On Tuesday, Russian President Vladimir Putin warned NATO against arming Ukraine and he repeated demands set out on Friday for legally binding guarantees from the United States to cease NATO's eastward expansion and withdraw from Russia's borders.
Speaking at a gathering of Russian military top brass, Putin declared Russia will “have a tough response” to NATO's “unfriendly steps” along its borders. In a troubling sign, Russian Defense Minister Sergey Shoigu also accused unnamed U.S. private military companies of being on the ground in the Donbas region of Ukraine and providing Ukrainian forces fighting pro-Russian separatists with chemical weapons.
Experts saw this as a ploy to provide a context for invasion, similar to Putin's recent comment that what Ukrainian forces were doing in Donbas resembled genocide. Replying to Shoigu's accusations, U.S. State Department spokesman Ned Price said that kind of “inflammatory rhetoric” must stop.
On Friday, Russia sent the White House and NATO a list of demands in the form of a draft security treaty, including guarantees to keep Ukraine and Georgia out of NATO and to cease providing Kyiv with military aid. The proposed treaty calls for nuclear arms controls and promises to not launch attacks at each other.
The U.S. and its allies were quick to call the demands unacceptable, but talks are taking place to defuse the escalating tensions.
“We need to solve the current tensions on the diplomatic level,” said Christine Lambrecht, Germany's new defense minister, on Sunday. “We will discuss Russia’s proposals . . . But it cannot be that Russia dictates to NATO partners their posture, and that is something that we will make very clear.”

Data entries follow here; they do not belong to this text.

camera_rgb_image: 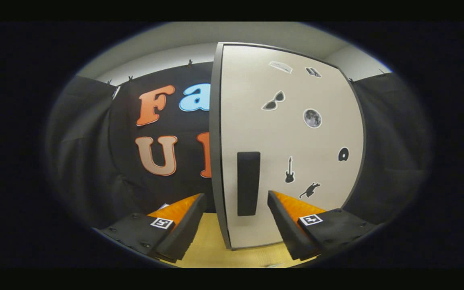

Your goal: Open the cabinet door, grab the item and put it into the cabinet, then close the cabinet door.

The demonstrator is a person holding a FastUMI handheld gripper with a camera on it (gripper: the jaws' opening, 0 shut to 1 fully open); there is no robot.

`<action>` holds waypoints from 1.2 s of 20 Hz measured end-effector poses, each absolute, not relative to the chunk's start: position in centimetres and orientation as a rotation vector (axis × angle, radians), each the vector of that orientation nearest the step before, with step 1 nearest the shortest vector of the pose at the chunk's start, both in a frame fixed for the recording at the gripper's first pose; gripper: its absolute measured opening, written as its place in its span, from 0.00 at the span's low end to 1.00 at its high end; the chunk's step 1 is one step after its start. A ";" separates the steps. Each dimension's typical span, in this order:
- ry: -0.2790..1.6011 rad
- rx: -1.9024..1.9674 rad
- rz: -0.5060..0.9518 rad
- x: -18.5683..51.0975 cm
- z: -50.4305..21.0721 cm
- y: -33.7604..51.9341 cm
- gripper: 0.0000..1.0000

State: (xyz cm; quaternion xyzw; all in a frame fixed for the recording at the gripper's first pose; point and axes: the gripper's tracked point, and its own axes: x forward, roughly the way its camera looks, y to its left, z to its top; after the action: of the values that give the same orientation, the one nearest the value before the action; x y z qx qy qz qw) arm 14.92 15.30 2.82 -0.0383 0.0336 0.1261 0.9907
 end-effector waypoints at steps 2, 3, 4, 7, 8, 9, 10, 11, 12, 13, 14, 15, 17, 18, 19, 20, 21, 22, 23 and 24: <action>0.074 -0.074 0.229 16.3 2.8 14.3 0.97; 0.082 -0.070 0.220 17.0 2.6 13.9 0.97; 0.093 -0.064 0.216 17.6 2.5 13.6 0.97; 0.126 -0.044 0.250 18.9 1.8 14.0 0.80; 0.137 -0.048 0.258 19.2 1.5 14.2 0.70; 0.144 -0.055 0.265 19.4 1.2 14.3 0.67; 0.152 -0.056 0.284 19.5 1.1 14.8 0.65; 0.151 -0.061 0.284 19.4 1.1 15.0 0.48; 0.152 -0.070 0.279 19.4 1.1 15.0 0.45; 0.154 -0.076 0.275 19.5 1.0 14.9 0.43; 0.155 -0.079 0.273 19.6 1.0 15.0 0.40; 0.156 -0.078 0.271 19.5 1.0 15.0 0.39; 0.153 -0.079 0.261 19.5 0.9 14.9 0.35; 0.147 -0.082 0.252 19.1 1.2 14.8 0.34; 0.143 -0.085 0.246 19.1 0.9 14.8 0.32; 0.142 -0.092 0.246 19.1 0.9 14.7 0.30; 0.143 -0.091 0.245 18.8 1.0 14.6 0.28; 0.142 -0.077 0.246 18.6 1.1 14.5 0.26; 0.140 -0.061 0.253 17.9 1.2 14.4 0.24; 0.141 -0.047 0.254 17.9 1.2 14.2 0.23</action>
State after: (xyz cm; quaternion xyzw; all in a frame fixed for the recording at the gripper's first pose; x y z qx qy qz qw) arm 17.91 14.20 1.16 -0.0233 0.0701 0.1266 0.9892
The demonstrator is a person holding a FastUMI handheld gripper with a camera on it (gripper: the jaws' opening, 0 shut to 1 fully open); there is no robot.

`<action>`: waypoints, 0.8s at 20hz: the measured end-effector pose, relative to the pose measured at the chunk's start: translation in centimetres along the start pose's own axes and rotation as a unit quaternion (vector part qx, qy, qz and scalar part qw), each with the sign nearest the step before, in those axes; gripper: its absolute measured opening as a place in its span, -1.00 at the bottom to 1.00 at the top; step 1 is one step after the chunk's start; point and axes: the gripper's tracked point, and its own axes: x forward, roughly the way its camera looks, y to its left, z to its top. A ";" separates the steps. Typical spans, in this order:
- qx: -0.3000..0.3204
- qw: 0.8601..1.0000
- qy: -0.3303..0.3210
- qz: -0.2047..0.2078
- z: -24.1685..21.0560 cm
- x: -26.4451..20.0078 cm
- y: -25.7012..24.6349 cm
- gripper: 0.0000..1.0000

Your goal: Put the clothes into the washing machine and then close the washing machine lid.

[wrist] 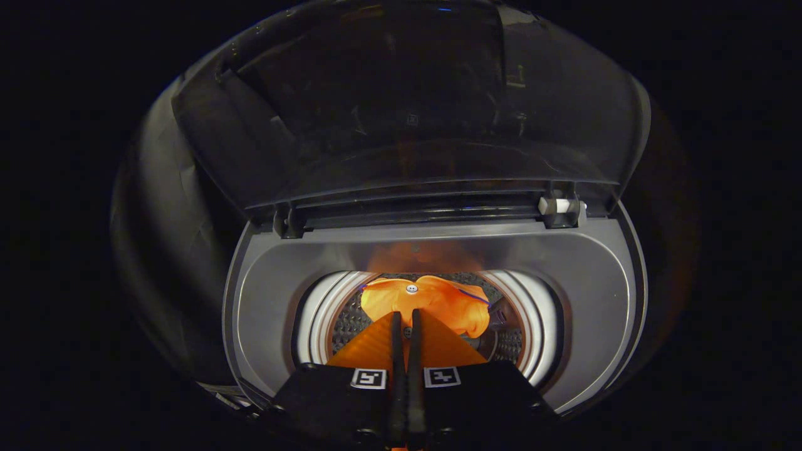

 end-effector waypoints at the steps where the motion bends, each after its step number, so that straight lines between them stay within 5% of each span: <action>1: 0.000 1.000 0.001 -0.004 -0.2 0.1 -0.1 -0.83; 5: -0.004 1.000 0.005 -0.024 -0.7 0.5 -0.9 -0.66; 10: -0.011 0.999 0.000 -0.031 -0.9 0.2 -1.2 -0.77; 15: -0.016 0.999 -0.017 -0.041 -0.7 -1.1 -1.6 -0.40; 16: -0.016 0.999 -0.021 -0.045 -0.6 -1.2 -1.7 -0.17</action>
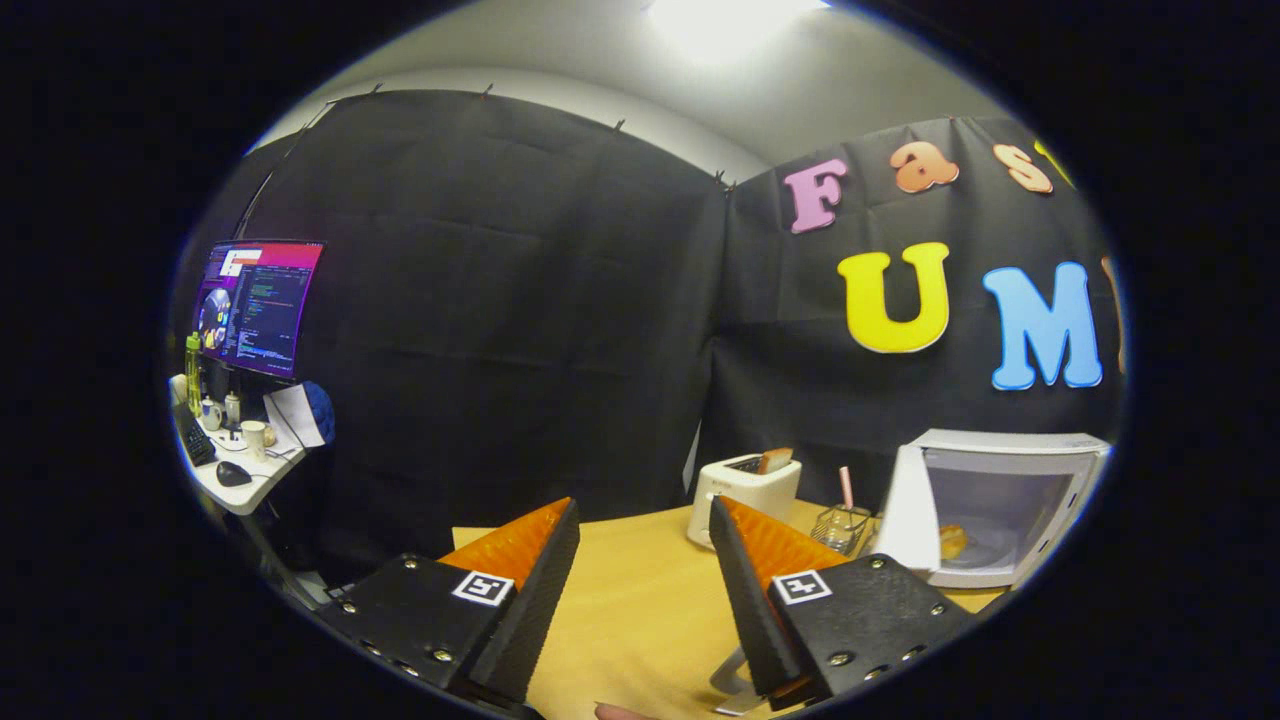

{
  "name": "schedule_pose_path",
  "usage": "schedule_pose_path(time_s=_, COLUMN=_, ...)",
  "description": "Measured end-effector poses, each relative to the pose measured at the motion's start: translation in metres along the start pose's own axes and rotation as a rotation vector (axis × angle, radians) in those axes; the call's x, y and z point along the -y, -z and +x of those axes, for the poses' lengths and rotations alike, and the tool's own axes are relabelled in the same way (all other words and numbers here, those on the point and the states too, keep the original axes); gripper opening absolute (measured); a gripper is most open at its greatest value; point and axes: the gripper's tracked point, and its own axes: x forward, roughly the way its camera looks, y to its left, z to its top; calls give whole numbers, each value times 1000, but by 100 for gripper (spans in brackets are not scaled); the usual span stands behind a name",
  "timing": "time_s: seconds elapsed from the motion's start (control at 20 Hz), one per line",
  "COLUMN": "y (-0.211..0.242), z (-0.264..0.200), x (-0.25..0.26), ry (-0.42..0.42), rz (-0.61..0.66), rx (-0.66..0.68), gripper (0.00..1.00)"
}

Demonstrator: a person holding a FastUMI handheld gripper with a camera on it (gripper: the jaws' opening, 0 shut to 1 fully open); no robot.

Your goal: Open the microwave, put the food inside, and close the microwave door.

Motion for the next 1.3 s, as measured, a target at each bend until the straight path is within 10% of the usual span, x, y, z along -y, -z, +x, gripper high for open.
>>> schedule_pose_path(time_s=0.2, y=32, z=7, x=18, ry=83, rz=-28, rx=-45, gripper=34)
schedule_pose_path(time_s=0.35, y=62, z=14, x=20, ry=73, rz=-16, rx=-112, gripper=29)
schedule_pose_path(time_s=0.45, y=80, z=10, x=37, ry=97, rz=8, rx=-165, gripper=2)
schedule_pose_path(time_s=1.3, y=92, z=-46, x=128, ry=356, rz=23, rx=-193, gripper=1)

Russia has amassed about 100,000 soldiers near the Ukrainian border and there are growing fears that an invasion is imminent. The Kremlin has been warned of severe consequences if it invades, including the ejection of Russian banks from the international banking system and massive economic sanctions.
Putin and Chinese President Xi Jinping met last week by video conference and said they were setting up alternative financial structures outside the Western-dominated banking system to bypass Western sanctions.
Harsh rhetoric is coming from NATO too, though it has not pledged to send troops to defend Ukraine in the event of an invasion.
Meanwhile, U.S. President Joe Biden is under pressure from Republicans to speed up arms shipments to Ukraine. Top U.S. diplomats and military advisers have become frequent visitors to Kyiv. The U.S. has provided about $2.5 billion in military aid since Russia annexed Crimea in 2014.
“It’s going to be very bloody,” Kaimo Kuusk, Estonia’s ambassador to Ukraine, recently said in a warning to Russia. “It’s going to be really, really bloody, because Ukraine’s armed forces are actually really good. They have already been fighting for more than seven years against Russian forces.”
The increase in military support for Ukraine is angering Moscow.
“It is extremely alarming that elements of the U.S. global defense system are being deployed near Russia,” Putin said, citing missile launchers in Romania and Poland. He said deployment of missile infrastructure in Ukraine poses a grave security threat to Russia because NATO would be capable of striking Moscow within a few minutes.
“This is a huge challenge for us, for our security,” Putin said.
For decades, Russian leaders have resisted NATO expansion into the former Soviet bloc after the fall of the U.S.S.R. They charge the U.S. and NATO broke promises made to Soviet leader Mikhail Gorbachev in 1990 that the military alliance would not advance eastward.